Work required: Take the lines below between the one holding "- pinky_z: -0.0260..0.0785" and the one holding "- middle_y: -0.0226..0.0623", inclusive, and copy them exactly. Add nothing.

Recorded data:
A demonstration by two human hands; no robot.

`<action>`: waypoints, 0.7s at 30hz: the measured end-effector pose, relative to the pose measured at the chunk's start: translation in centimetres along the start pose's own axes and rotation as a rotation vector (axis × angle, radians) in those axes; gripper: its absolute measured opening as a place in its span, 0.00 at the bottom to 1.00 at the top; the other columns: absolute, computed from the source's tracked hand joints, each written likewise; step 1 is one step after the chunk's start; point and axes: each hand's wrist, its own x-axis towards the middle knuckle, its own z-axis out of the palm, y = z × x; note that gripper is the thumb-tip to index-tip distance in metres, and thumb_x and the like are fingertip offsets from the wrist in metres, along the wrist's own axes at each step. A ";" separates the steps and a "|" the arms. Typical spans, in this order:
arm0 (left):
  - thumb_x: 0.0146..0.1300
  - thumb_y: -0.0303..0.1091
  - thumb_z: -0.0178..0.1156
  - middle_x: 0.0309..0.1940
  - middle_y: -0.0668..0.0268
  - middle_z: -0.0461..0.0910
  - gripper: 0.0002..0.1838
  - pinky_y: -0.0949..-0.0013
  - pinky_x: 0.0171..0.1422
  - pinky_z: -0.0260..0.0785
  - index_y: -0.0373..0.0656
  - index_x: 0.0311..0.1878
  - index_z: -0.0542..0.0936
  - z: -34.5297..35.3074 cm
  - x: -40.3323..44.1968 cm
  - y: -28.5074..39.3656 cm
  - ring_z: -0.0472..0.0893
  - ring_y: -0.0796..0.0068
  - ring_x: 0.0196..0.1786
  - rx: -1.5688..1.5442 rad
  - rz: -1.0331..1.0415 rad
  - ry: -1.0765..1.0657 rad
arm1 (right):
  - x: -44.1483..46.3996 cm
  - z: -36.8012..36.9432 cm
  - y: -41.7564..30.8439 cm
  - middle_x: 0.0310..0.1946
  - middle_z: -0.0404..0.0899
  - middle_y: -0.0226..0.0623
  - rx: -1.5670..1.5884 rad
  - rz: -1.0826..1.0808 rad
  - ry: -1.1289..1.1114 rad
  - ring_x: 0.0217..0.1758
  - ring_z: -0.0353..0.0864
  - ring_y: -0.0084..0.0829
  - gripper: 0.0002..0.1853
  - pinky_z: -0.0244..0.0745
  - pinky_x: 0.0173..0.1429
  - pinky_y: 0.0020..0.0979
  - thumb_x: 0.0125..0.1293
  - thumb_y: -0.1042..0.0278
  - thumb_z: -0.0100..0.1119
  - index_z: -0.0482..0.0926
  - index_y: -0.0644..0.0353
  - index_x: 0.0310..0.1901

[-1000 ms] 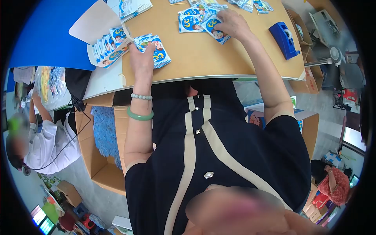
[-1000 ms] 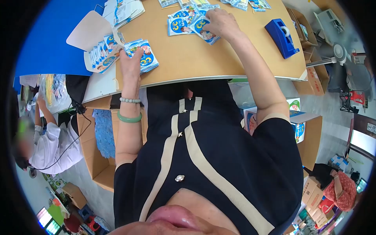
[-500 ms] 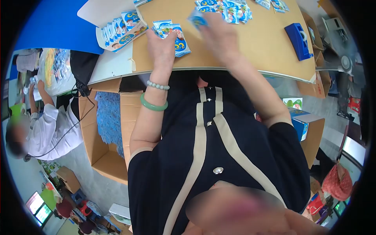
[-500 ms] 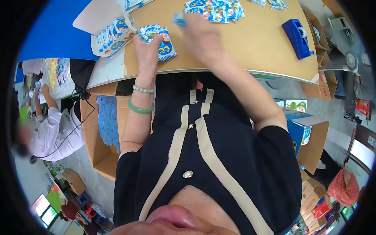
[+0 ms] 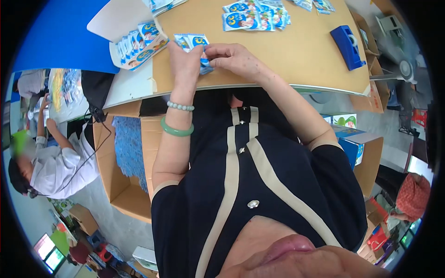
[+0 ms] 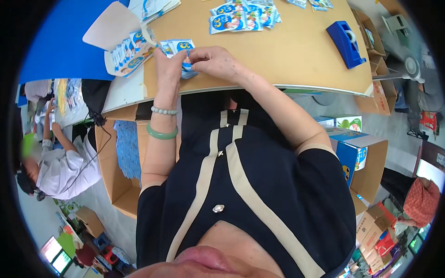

Result for this task:
  - pinky_z: -0.0260..0.0785
  - index_y: -0.0373..0.0656
  - index_x: 0.0311..0.1878
  - index_z: -0.0542..0.0936
  - z: -34.5297..35.3074 cm
  - x: -40.3323..44.1968 cm
  - y: -28.5074..39.3656 cm
  - ring_z: -0.0472..0.0893
  - ring_y: -0.0796..0.0068
  - ring_x: 0.0196..0.1786
  - rx: -1.5688..1.5442 rad
  - rz: -1.0331..1.0415 rad
  - ry: -1.0765..1.0657 rad
arm1 (right):
  - x: -44.1483..46.3996 cm
  - z: -36.8012..36.9432 cm
  - y: -41.7564..30.8439 cm
  - middle_x: 0.0310..0.1946
  - middle_z: -0.0404..0.0899
  - middle_y: -0.0226..0.0623

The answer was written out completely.